──────── Data provided

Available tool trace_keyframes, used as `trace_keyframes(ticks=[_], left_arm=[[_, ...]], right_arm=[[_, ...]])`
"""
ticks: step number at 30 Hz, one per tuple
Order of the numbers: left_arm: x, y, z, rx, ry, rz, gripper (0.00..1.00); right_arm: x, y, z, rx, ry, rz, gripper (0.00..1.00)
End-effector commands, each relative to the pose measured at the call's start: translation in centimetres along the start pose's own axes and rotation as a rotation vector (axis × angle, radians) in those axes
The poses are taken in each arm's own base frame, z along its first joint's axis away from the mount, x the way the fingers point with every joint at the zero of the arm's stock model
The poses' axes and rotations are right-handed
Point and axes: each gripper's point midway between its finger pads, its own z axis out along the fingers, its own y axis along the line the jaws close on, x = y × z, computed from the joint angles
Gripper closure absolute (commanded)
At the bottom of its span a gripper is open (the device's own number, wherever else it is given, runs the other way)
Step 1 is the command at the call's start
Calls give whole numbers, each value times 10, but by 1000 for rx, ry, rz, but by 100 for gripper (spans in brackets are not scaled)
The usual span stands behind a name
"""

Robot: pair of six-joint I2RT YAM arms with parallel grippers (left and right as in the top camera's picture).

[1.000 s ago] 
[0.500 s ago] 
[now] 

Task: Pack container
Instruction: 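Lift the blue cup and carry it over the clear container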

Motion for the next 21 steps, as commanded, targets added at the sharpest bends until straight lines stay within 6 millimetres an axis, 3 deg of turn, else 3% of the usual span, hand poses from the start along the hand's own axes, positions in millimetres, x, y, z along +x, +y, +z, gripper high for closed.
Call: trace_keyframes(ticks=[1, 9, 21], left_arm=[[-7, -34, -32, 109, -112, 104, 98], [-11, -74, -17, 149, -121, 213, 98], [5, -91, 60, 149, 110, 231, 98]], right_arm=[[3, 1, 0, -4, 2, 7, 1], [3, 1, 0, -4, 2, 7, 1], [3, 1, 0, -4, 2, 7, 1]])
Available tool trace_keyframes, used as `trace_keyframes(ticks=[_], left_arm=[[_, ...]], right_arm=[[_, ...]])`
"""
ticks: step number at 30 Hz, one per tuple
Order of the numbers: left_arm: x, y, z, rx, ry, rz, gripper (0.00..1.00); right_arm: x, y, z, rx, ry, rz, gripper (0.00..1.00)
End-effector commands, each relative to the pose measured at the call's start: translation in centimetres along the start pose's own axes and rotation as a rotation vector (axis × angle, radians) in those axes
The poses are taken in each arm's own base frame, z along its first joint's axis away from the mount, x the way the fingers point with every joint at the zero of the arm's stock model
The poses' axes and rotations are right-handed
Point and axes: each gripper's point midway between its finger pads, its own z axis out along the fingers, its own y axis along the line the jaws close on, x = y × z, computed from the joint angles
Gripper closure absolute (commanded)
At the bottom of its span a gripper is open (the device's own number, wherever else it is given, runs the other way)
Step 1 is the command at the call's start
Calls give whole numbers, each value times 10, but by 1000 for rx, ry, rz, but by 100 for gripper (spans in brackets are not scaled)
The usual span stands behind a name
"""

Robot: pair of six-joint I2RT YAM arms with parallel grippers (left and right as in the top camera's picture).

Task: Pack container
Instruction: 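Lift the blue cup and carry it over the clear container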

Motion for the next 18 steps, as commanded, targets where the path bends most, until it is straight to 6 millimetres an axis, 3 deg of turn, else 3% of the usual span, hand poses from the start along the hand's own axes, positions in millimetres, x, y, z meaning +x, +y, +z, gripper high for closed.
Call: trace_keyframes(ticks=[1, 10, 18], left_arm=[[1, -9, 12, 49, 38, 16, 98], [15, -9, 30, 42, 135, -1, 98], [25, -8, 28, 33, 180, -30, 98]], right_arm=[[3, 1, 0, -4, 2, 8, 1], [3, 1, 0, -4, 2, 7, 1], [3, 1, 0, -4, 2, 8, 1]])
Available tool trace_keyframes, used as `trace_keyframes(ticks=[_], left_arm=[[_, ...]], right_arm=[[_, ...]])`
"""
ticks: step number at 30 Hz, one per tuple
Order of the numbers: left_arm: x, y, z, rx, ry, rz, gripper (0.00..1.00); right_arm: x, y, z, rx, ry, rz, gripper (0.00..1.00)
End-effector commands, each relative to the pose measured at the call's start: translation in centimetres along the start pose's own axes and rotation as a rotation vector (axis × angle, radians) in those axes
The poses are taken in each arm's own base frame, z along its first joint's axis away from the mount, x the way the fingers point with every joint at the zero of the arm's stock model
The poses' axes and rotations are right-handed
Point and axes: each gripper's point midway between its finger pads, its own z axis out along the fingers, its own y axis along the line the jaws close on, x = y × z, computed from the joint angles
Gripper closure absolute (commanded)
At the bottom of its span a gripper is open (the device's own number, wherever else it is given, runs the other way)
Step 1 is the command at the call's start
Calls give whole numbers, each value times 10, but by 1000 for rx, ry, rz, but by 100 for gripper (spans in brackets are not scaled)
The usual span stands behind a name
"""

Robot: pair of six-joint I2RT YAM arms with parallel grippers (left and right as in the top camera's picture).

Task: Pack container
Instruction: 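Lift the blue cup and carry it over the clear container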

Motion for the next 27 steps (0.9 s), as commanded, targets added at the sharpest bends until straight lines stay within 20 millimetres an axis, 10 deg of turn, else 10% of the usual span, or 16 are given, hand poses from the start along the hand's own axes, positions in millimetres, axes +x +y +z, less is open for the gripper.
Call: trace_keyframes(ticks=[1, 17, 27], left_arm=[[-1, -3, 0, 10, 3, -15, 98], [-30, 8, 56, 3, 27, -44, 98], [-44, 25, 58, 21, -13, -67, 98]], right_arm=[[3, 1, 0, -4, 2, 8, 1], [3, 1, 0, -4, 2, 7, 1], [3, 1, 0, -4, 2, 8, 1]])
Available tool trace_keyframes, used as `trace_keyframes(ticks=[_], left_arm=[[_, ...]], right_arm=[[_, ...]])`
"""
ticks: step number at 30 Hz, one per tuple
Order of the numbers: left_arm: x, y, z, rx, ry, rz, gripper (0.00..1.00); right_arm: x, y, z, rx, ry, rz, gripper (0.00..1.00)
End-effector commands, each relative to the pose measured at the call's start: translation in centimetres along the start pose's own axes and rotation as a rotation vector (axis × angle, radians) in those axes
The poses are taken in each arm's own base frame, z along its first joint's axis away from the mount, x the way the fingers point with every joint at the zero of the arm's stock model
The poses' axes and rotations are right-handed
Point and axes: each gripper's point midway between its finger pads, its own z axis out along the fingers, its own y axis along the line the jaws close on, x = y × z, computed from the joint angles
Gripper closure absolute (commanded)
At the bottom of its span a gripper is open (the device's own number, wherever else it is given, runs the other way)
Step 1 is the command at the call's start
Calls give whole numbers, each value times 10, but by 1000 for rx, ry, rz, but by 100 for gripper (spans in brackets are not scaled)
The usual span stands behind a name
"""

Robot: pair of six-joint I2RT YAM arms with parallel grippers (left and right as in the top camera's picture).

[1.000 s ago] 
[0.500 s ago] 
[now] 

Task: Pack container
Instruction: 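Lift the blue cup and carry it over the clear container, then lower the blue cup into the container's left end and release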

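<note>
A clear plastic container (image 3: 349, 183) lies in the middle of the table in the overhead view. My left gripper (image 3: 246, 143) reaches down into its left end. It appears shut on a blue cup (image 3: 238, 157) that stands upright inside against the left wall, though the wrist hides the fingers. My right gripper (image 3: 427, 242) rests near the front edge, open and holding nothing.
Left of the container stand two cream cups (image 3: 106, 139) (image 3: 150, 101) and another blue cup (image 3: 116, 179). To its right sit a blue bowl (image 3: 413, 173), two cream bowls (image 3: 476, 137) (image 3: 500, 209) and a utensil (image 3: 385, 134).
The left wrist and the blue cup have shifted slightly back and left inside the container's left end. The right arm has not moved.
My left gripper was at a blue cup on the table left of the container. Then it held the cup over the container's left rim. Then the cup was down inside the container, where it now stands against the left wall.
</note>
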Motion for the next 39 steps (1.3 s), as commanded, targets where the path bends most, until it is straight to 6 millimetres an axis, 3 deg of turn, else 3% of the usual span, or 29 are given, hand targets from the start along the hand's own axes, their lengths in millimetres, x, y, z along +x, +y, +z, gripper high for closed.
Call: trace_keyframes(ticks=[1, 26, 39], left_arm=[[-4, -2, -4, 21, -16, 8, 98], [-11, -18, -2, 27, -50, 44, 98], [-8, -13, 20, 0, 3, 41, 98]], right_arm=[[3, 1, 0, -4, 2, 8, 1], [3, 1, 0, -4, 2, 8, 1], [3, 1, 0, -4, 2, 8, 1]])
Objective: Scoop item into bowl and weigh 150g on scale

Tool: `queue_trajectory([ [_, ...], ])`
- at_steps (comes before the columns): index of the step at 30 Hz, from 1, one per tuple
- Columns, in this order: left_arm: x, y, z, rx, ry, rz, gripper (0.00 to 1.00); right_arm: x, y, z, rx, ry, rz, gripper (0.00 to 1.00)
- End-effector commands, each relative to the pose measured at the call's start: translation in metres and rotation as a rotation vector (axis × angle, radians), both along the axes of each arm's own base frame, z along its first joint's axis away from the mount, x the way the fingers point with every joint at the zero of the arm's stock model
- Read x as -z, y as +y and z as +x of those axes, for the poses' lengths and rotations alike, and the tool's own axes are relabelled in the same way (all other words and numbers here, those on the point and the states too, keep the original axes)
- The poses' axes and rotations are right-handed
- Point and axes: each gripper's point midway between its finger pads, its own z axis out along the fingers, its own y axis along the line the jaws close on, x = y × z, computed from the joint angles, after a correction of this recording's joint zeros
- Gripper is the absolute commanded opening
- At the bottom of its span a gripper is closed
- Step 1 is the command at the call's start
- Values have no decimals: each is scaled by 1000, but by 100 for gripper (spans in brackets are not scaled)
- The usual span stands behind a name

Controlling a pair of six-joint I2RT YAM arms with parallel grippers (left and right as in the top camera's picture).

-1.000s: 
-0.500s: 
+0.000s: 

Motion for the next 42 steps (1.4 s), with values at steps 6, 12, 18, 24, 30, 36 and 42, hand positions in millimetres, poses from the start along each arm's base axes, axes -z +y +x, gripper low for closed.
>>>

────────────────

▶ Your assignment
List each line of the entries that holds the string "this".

▶ Solution
- Columns, in this order: left_arm: x, y, z, rx, ry, rz, gripper (0.00 to 1.00); right_arm: x, y, z, rx, ry, rz, gripper (0.00 to 1.00)
- Point and axes: each gripper's point midway between its finger pads, its own z axis out along the fingers, its own y axis along the line the jaws close on, x = y × z, computed from the joint angles, after a correction of this recording's joint zeros

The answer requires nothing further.